So, my heart is very heavy right now. I know that he’s 89 and that he’s had a great life, but I’m not ready to say good-bye. I know that he’s strong and I believe he can and will be well again.
With that goal in mind, Rick and I are hoping to be able to move him down here to Arkansas with us. This is something that I want to do for my dad. I want him to feel how grateful I am to him for everything that he did for me when I was growing up and I’m grateful for everything that he taught me.
So, why am I talking about this?
Because even though my heart is a little heavy right now with my concern for
dad, I’m also happy and grateful. I’m happy and grateful because Rick and I are in a position to do this for dad.
And it started seemingly serendipitously.
One day last March, Rick and I were out snowshoeing at our home in Colorado.
At that point, we had never talked about having a home outside of Colorado and the idea of living in Arkansas had never entered my mind.
But, for some reason on that snow hike, we started talking about what it might be like to live for part of the year somewhere else. We started researching places and nothing seemed to be clicking. Then, I booked an Airbnb down here in Arkansas for a spring trip because it’s close to my one sister and I wanted to
visit her before heading up to Illinois to visit dad. At that point, Arkansas wasn’t on our radar as a place to live; it was just going to be a 2-week trip.
Then, a funny thing happened: we started researching what we could do down here on our vacation, and we were excited by everything that we were learning. That led us to decide to rent out our home in Colorado over the summer as an Airbnb while we stayed down here for the summer to explore.
The more we explored, the more we liked it.
Then, another funny thing happened:
We were at an Airbnb and I was getting back from a bike ride and a neighbor, an older man name Ken, was out in his yard and we started talking. I mentioned that we were from Colorado and that we had fallen in love with
Arkansas and were thinking of moving here as I’d be closer to my sister and my dad. Of course, like a lot of places, the real estate market is tough here.
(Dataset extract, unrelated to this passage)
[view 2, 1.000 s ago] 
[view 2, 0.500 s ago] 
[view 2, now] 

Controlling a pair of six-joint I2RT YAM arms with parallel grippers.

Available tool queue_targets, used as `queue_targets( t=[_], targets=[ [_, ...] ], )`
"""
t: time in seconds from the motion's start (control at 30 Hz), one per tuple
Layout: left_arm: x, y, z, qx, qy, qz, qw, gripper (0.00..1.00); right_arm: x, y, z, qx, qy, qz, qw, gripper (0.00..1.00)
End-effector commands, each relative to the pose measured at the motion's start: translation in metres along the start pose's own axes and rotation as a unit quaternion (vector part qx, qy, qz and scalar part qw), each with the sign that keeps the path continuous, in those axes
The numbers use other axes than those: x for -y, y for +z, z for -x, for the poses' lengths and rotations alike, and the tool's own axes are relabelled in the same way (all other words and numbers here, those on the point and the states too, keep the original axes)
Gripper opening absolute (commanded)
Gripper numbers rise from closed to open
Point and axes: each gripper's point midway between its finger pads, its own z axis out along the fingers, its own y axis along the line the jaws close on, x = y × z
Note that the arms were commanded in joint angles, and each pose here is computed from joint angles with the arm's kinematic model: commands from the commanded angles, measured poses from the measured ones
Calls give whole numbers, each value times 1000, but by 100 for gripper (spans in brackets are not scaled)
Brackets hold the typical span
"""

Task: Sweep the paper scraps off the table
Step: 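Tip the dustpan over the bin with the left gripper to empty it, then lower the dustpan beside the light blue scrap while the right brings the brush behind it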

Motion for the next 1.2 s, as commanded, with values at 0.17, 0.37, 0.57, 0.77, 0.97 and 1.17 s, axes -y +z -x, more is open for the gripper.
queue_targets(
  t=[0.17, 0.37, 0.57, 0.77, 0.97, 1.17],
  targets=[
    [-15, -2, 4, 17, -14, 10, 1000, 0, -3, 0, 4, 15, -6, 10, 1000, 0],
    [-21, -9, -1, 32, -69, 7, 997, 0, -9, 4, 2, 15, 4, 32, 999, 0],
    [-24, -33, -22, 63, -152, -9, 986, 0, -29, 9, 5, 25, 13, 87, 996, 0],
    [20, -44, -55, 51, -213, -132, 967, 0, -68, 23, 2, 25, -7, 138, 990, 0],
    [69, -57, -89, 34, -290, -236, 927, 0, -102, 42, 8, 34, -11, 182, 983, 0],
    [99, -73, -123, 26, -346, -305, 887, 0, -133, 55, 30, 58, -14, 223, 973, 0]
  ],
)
Two days later, Rick and I were sitting on the deck and Ken came out in his
backyard and called out over the fence to us. He said that he’d been considering selling his house as he wanted to downsize, and he’d love to show it to us. We said okay, although we didn’t really think it would be what we’d be
Then we walked through it, saw its possibilities, and its advantages: it’s on a very quiet street, we can walk to the lake, it’s a double lot, it backs to a wooded ravine, and is minutes from bike paths.
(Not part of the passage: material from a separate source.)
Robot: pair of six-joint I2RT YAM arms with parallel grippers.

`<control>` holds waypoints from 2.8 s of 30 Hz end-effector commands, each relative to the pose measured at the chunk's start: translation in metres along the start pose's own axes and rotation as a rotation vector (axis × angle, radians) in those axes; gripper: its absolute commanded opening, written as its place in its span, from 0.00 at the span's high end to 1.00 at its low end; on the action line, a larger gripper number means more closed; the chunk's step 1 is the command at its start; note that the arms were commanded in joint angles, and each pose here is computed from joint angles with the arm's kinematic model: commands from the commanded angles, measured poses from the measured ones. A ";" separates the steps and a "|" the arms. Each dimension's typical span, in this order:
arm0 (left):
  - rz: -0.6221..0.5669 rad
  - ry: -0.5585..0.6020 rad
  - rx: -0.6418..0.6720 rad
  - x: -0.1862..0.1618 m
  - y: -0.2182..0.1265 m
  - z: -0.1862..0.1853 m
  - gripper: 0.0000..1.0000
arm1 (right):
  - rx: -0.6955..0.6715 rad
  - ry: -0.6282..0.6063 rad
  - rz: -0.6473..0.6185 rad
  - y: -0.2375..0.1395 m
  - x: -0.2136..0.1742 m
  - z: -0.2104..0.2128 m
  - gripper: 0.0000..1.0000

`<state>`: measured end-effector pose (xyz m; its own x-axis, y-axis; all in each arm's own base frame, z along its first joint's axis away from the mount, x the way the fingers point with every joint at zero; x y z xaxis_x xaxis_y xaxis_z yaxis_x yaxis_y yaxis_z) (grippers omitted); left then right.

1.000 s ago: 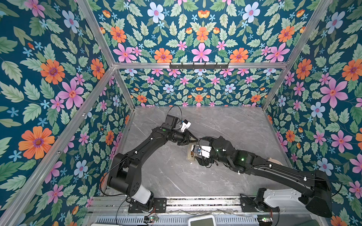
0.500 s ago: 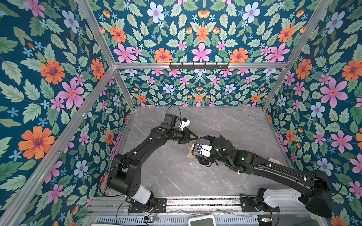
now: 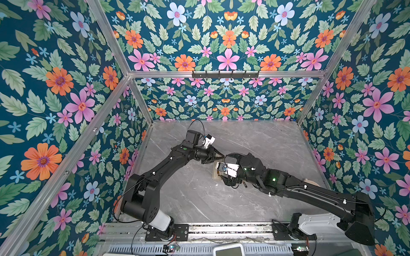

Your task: Load the batteries into the remote control

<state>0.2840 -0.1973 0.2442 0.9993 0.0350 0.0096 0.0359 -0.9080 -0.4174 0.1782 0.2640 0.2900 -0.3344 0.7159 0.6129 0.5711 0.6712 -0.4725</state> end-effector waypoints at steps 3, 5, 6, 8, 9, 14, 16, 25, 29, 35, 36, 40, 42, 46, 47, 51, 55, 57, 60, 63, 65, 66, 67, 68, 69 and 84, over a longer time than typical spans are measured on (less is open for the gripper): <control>0.009 0.021 -0.053 -0.001 -0.001 -0.005 1.00 | -0.008 0.027 -0.016 0.002 0.005 -0.003 0.01; 0.010 0.019 -0.061 -0.001 -0.001 -0.004 1.00 | -0.005 0.028 -0.016 0.002 0.005 -0.003 0.01; 0.011 0.018 -0.063 -0.001 -0.001 -0.004 1.00 | -0.006 0.028 -0.017 0.001 0.005 -0.004 0.01; 0.012 0.020 -0.069 -0.001 0.000 -0.004 1.00 | -0.005 0.027 -0.013 0.002 0.005 -0.003 0.01; 0.013 0.019 -0.072 -0.001 0.000 -0.003 1.00 | -0.004 0.027 -0.011 0.002 0.005 -0.004 0.01; 0.015 0.017 -0.090 0.000 0.001 -0.003 1.00 | 0.000 0.026 -0.009 0.001 0.005 -0.004 0.01; 0.014 0.017 -0.090 0.001 0.001 -0.003 1.00 | -0.001 0.026 -0.004 0.002 0.005 -0.003 0.01; 0.004 0.019 -0.084 0.003 0.002 -0.002 1.00 | 0.000 0.027 -0.004 0.001 0.005 -0.004 0.01; 0.003 0.019 -0.084 0.003 0.003 -0.001 1.00 | -0.002 0.029 -0.005 0.000 0.005 -0.004 0.01; 0.003 0.015 -0.080 0.003 0.003 0.001 1.00 | -0.015 0.031 -0.009 -0.002 0.006 -0.006 0.01; 0.002 0.013 -0.079 0.003 0.004 0.001 1.00 | -0.017 0.032 -0.008 -0.002 0.006 -0.006 0.01; 0.001 0.013 -0.084 0.004 0.004 0.001 1.00 | -0.027 0.034 -0.011 -0.003 0.007 -0.007 0.01; 0.005 0.012 -0.087 0.004 0.005 0.001 1.00 | -0.027 0.035 -0.011 -0.003 0.006 -0.007 0.01; 0.009 0.011 -0.089 0.004 0.005 0.001 1.00 | -0.029 0.035 -0.007 -0.003 0.006 -0.007 0.01; 0.009 0.011 -0.090 0.004 0.005 0.000 1.00 | -0.030 0.035 -0.008 -0.003 0.006 -0.007 0.01; 0.007 0.011 -0.088 0.004 0.005 0.001 1.00 | -0.029 0.037 -0.005 -0.001 0.005 -0.007 0.01; 0.006 0.012 -0.089 0.004 0.004 0.001 1.00 | -0.027 0.040 0.000 0.000 0.005 -0.006 0.01; 0.007 0.010 -0.088 0.003 0.005 0.002 1.00 | -0.029 0.041 0.006 0.002 0.004 -0.005 0.01; 0.005 0.010 -0.089 0.003 0.006 0.004 1.00 | -0.025 0.046 0.011 0.004 0.003 -0.004 0.01; 0.000 0.008 -0.090 0.003 0.007 0.008 1.00 | -0.013 0.056 0.020 0.007 0.001 -0.001 0.01; -0.003 0.007 -0.092 0.004 0.008 0.010 1.00 | -0.007 0.067 0.028 0.009 -0.001 0.000 0.01; -0.005 0.005 -0.093 0.004 0.009 0.012 1.00 | -0.004 0.073 0.034 0.010 -0.003 0.001 0.01; -0.006 0.004 -0.091 0.004 0.010 0.014 1.00 | 0.001 0.078 0.036 0.012 -0.005 0.002 0.01; -0.006 0.002 -0.085 0.004 0.012 0.016 1.00 | 0.002 0.087 0.040 0.013 -0.006 0.003 0.01; -0.009 -0.001 -0.076 0.004 0.013 0.020 1.00 | 0.006 0.095 0.043 0.013 -0.008 0.004 0.01; -0.161 -0.055 0.058 0.003 0.001 0.069 1.00 | -0.085 0.350 0.154 -0.024 -0.027 -0.020 0.01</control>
<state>0.2845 -0.1758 0.1799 0.9863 0.1605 -0.0375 0.1265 -0.8831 -0.4518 0.1900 0.2383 0.2957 -0.0990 0.7027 0.7046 0.6397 0.5873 -0.4958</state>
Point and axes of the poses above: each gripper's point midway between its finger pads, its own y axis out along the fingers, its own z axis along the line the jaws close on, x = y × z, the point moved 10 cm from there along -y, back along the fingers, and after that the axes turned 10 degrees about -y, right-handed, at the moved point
Ken told us that he’d consulted a realtor and the price he wanted. It was a fair price. We thought about it for a couple of days and then said, “let’s do it.” We called Ken and everything fell into place.
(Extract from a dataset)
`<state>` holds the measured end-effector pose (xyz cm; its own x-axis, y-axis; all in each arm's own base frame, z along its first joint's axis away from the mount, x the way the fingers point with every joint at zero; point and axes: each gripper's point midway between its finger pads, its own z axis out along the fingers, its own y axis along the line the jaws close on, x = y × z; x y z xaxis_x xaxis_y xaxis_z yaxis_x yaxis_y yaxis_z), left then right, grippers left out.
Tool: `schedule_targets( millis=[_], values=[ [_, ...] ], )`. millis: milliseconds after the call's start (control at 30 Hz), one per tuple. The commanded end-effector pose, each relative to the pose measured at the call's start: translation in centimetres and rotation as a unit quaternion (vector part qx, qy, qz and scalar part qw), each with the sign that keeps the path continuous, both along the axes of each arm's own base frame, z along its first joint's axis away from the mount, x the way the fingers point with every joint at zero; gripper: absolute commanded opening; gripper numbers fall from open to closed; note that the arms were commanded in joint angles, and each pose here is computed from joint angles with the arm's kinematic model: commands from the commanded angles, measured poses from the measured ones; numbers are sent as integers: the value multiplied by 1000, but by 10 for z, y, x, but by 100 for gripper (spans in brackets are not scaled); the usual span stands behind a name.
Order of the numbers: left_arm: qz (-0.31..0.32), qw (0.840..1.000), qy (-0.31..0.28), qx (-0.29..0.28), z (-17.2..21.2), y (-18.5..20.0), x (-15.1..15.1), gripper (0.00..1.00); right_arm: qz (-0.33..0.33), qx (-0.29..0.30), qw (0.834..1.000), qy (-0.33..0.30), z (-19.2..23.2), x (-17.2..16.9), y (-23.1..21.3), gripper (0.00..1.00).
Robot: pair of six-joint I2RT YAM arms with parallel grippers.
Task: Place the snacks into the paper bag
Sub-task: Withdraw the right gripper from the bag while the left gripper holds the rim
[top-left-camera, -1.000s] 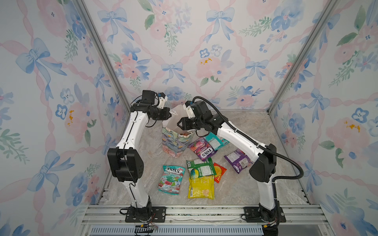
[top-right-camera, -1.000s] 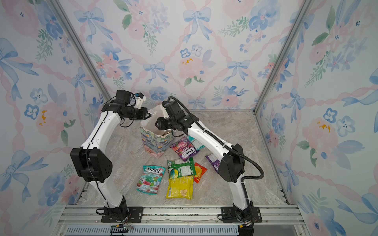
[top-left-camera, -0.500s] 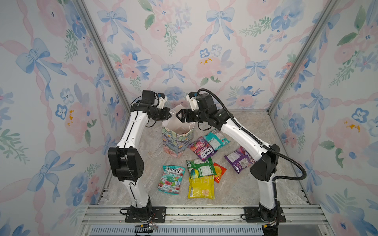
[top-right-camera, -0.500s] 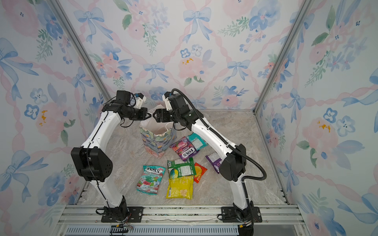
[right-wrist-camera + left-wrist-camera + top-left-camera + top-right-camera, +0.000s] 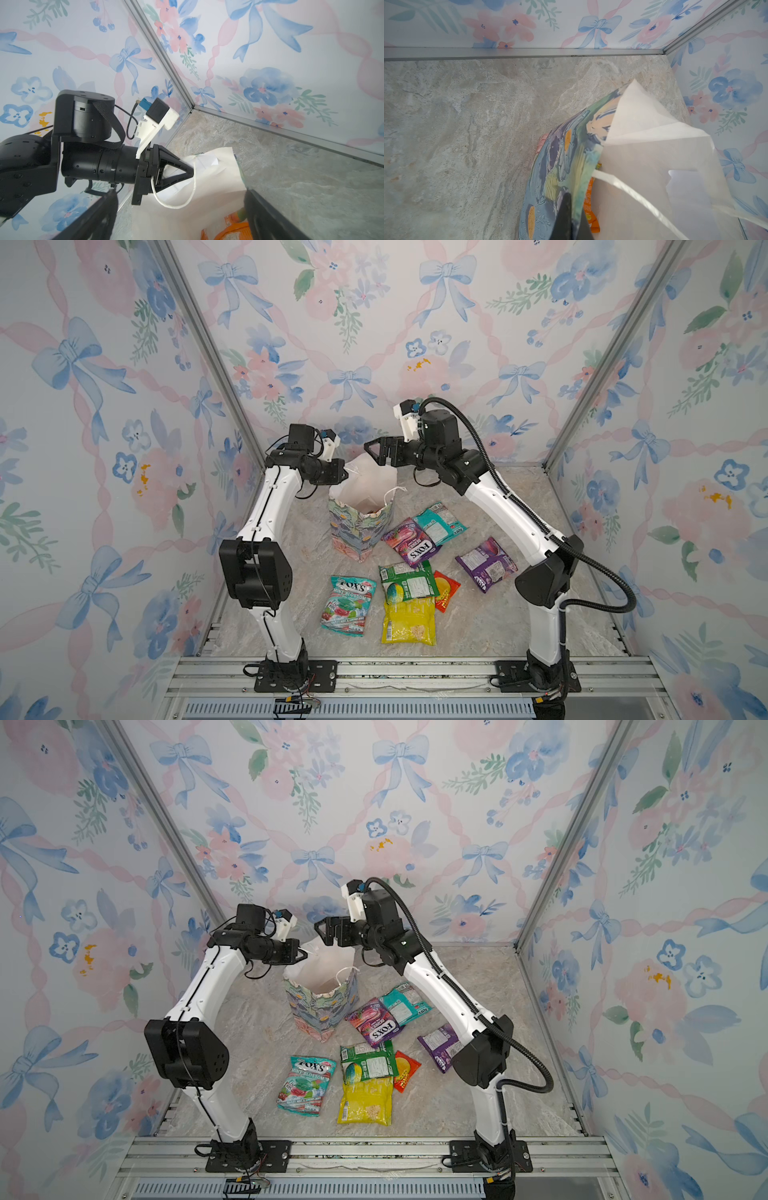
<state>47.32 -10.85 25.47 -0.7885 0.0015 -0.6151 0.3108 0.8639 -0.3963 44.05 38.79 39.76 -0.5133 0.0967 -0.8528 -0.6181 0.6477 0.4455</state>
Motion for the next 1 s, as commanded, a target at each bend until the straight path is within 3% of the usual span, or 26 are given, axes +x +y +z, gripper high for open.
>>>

We have continued to be amazed at how lucky we were not to have to go
through the real estate wars – it just seemed to fall into our laps.
I don’t know.
On one hand, I’d say absolutely.
On the other, I’d say that over the years, Rick and I have been very intentional about living our lives and setting our direction according to our values. That’s been our strategy. We’ve never wanted our path to be such a tightrope that one thing would throw us off. We’ve always wanted margin in there so that we could respond to life’s challenges and opportunities with intention, purpose, and clarity. I believe that to do that you need margin, and you need to be laser clear on what you value. If you don’t have those things, you are left with merely reacting.
And, of course, as a daughter of a woman who was raised in the Catholic church, I grew up hearing her say: “God works in mysterious ways.” However it all came to be, I’m intensely grateful that here we are in a ranch style
home that has the room and layout to support my dad.
Now, to get him healed so we can begin this new chapter together.